**Aim of the task**
The line containing "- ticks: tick" marks the end: write out exactly every line from the first line of the data below through that line, and only those.

========

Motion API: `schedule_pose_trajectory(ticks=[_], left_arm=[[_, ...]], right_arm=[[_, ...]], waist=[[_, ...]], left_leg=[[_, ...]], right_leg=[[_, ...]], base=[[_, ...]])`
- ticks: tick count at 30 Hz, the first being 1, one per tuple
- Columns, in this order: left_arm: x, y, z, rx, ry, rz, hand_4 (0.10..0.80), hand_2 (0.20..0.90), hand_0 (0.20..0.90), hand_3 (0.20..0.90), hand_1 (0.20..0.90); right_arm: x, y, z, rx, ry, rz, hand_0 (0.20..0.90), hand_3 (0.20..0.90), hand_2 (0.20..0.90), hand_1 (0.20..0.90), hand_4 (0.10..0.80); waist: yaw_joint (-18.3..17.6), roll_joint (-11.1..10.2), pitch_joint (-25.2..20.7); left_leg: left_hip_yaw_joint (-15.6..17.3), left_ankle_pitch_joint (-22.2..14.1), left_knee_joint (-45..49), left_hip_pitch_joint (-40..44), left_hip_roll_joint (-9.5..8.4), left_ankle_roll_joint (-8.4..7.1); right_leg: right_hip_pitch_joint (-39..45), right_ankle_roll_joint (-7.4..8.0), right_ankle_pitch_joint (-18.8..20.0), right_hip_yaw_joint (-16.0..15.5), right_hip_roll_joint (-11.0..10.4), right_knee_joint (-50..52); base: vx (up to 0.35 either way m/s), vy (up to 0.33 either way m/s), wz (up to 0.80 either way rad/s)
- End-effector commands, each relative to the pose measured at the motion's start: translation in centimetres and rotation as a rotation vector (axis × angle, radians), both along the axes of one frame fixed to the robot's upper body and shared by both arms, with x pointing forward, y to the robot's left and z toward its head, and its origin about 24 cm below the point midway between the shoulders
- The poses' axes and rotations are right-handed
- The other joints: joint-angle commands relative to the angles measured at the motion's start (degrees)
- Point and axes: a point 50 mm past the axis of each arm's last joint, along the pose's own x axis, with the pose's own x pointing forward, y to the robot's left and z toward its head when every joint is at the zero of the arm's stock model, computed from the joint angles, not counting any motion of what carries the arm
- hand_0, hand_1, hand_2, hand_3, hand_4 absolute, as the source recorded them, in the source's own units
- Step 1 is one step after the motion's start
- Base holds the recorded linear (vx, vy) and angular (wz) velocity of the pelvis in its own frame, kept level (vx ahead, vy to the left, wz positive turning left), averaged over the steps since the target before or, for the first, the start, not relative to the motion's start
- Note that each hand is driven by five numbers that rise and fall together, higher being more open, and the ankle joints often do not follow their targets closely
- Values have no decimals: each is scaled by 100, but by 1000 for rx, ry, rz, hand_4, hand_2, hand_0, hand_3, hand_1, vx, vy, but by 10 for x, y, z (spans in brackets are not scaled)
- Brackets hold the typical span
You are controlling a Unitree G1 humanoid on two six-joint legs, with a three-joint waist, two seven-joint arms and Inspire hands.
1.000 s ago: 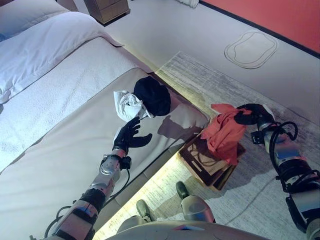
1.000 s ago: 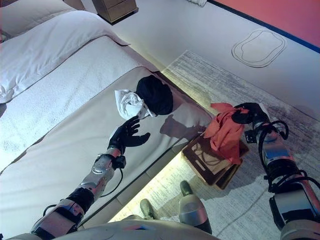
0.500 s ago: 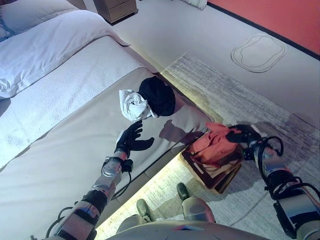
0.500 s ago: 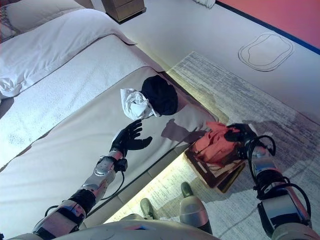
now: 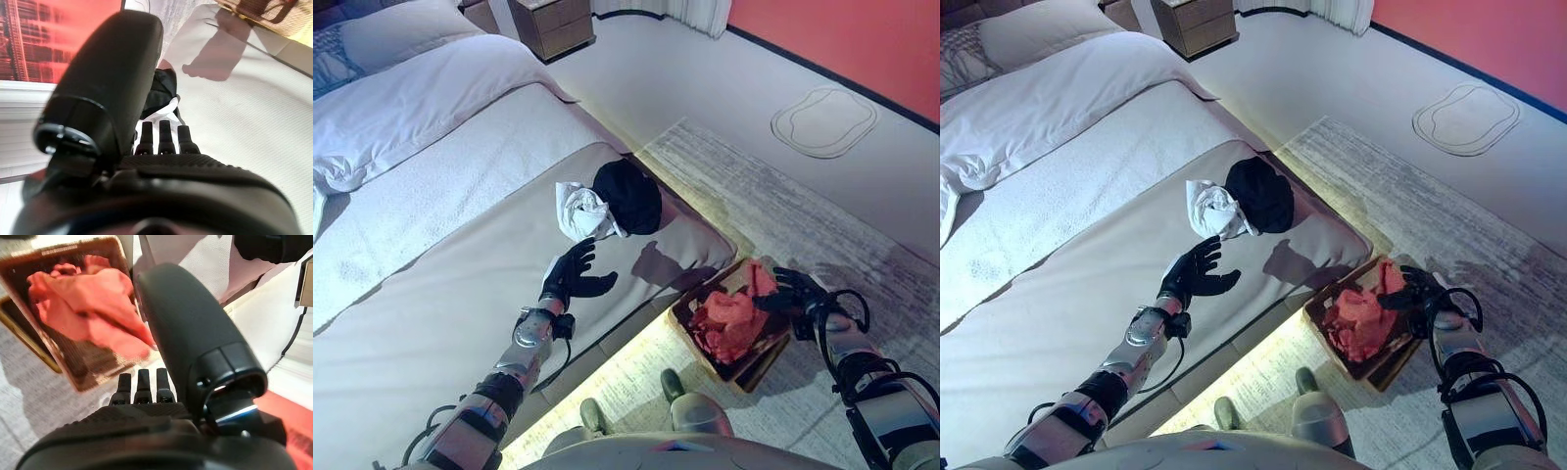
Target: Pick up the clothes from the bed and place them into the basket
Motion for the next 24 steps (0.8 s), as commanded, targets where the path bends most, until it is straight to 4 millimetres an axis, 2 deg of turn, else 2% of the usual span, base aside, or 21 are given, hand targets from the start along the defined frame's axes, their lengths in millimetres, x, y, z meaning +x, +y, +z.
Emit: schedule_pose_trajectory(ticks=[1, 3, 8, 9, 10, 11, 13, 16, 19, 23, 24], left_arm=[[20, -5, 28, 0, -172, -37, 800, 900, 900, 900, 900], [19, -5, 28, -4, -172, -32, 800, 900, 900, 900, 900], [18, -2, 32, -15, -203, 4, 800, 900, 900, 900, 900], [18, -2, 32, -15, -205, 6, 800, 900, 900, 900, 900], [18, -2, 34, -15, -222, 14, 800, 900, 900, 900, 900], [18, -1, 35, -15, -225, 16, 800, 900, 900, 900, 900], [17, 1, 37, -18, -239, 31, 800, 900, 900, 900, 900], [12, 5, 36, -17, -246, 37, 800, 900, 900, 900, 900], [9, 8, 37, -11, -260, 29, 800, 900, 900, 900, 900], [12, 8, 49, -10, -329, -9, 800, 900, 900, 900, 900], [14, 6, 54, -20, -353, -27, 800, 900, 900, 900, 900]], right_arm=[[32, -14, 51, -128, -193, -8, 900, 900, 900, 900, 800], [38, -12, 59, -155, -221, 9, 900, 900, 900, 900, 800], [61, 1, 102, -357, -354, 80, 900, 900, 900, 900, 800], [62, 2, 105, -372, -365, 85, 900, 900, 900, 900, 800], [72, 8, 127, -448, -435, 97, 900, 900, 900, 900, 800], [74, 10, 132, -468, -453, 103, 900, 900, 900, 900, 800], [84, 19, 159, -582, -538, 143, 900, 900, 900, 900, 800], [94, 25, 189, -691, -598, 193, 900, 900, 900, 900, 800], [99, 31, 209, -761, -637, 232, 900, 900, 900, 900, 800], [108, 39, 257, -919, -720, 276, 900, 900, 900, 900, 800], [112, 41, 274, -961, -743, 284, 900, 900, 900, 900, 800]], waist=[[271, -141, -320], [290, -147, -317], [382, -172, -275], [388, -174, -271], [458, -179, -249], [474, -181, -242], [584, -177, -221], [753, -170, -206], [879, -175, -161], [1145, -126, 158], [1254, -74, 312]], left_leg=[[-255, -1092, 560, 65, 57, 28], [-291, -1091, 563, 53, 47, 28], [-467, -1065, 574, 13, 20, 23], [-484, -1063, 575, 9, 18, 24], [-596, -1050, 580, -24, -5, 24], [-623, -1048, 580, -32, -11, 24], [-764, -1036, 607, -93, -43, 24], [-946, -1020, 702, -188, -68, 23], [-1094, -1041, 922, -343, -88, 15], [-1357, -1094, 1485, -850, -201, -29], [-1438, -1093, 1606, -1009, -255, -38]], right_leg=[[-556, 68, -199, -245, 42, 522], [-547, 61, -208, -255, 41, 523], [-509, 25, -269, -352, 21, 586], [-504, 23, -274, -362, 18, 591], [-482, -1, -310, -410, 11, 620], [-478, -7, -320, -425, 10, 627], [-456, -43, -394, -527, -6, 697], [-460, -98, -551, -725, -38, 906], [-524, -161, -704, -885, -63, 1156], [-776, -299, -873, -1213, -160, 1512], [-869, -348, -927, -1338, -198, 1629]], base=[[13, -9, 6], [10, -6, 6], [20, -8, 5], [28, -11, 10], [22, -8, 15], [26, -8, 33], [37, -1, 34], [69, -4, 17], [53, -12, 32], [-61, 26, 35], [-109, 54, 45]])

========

**Problem solution**
Motion API: `schedule_pose_trajectory(ticks=[_], left_arm=[[_, ...]], right_arm=[[_, ...]], waist=[[_, ...]], left_leg=[[_, ...]], right_leg=[[_, ...]], base=[[_, ...]])`
- ticks: tick count at 30 Hz, the first being 1, one per tuple

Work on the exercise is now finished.